When asked if he would whip his conference to vote against it, Durbin said: “I doubt if it’s going to be a caucus position.”

Senate Intelligence Committee Chairman Jay Rockefeller (D-W.Va.) predicted Tuesday that there is enough support within the Democratic Conference to approve a contentious overhaul of the FISA legislation.

“If the bill comes out as I think it will, it will pass,” Rockefeller said before heading to a conference lunch.

Senate Majority Leader Harry Reid (D-Nev.) said he would not support the bill but added that he knows others will.

“There has been some progress made, even though I have disagreed with the progress that has been made,” he added.

Reid said that he would not ask his members to vote against the bill and that he still had not reviewed the language, pointing out that negotiators have been saying for weeks that they had a deal on the contentious issue.

The latest development comes after Rockefeller, Sen. Kit Bond (R-Mo.), House Minority Whip Roy Blunt (R-Mo.), House Majority Leader Steny Hoyer (D-Md.) and the Bush administration reached an accord late last week to break a weeks-long stalemate over balancing electronic surveillance with the right to privacy for American citizens, according to several people familiar with the talks.

A deal is not final because each side is taking the bill to its respective conference to gauge support.

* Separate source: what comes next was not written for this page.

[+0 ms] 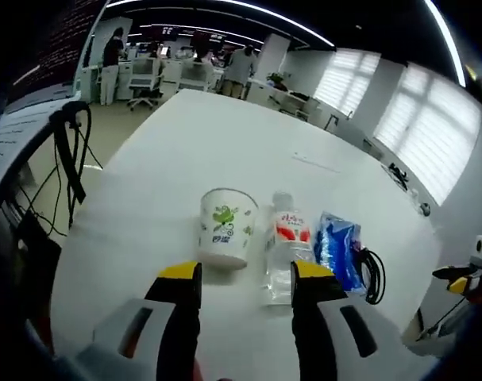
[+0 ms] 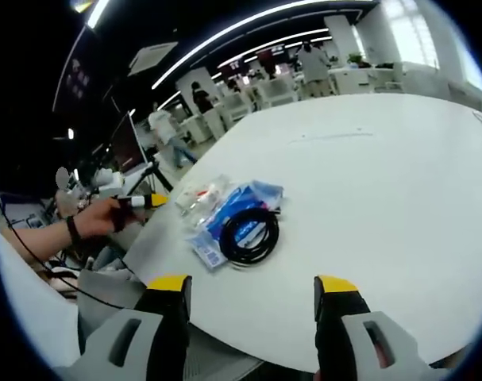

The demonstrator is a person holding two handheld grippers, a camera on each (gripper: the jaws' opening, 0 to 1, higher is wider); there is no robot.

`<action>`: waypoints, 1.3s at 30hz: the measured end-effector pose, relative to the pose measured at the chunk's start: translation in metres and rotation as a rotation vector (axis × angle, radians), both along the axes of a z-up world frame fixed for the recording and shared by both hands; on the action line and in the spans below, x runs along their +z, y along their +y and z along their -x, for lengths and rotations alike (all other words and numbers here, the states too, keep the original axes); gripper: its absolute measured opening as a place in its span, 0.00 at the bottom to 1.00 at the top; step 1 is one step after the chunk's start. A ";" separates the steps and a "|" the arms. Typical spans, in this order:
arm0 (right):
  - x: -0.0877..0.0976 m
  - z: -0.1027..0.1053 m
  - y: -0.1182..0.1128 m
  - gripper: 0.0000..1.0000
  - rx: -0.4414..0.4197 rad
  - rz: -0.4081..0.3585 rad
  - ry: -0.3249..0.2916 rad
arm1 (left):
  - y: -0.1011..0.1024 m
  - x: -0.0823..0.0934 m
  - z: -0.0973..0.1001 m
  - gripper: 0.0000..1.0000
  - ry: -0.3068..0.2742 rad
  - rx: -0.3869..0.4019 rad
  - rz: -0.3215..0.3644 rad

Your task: Arrange the tabletop items into an orderly group along one side of the table until the central work area is clear of visible clutter.

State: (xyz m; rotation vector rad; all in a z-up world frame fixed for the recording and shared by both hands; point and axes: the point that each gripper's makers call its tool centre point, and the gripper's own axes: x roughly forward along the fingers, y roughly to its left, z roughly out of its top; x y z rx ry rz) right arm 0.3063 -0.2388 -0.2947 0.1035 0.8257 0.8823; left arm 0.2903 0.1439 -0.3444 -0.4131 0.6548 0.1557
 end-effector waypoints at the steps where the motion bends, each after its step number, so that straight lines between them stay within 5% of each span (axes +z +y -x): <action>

But failing to enact a FISA bill would leave each side accusing the other of leaving the country vulnerable to a terrorist attack amid an already tense election year. Language could be unveiled as early as Wednesday, and final votes in each chamber could happen soon after, one congressional source said Tuesday.

The two chambers have yet to figure out a process for taking up a deal.

Reid said it would be “much easier if the bill” started in the House, but House Democratic leaders have asked the Senate to go first since passage is more likely in the upper chamber, aides said Tuesday.

The compromise, which is being finalized behind closed doors, attempts to split the difference over the hot-button issue of whether telephone companies deserve retroactive immunity for assisting in government surveillance after the Sept. 11, 2001, attacks. According to people familiar with the draft, the language gives federal district courts a role in determining whether companies should be given immunity for the role they played in eavesdropping on telephone calls. Republicans had initially sought blanket immunity, saying that companies would no longer assist with government surveillance if they were being sued for their efforts. Democrats said that immunity should not be awarded to companies that were breaking the law.

Sen. Ron Wyden (D-Ore.), who sits on the Intelligence Committee, said he would not accept a "fig leaf" on the immunity issue, but still wants to see the language.

The compromise has so far not satisfied privacy-rights groups. The Electronic Frontier Foundation and the American Civil Liberties Union are planning a Wednesday teleconference to criticize the anticipated deal, which they call a giveaway to the White House and the phone companies.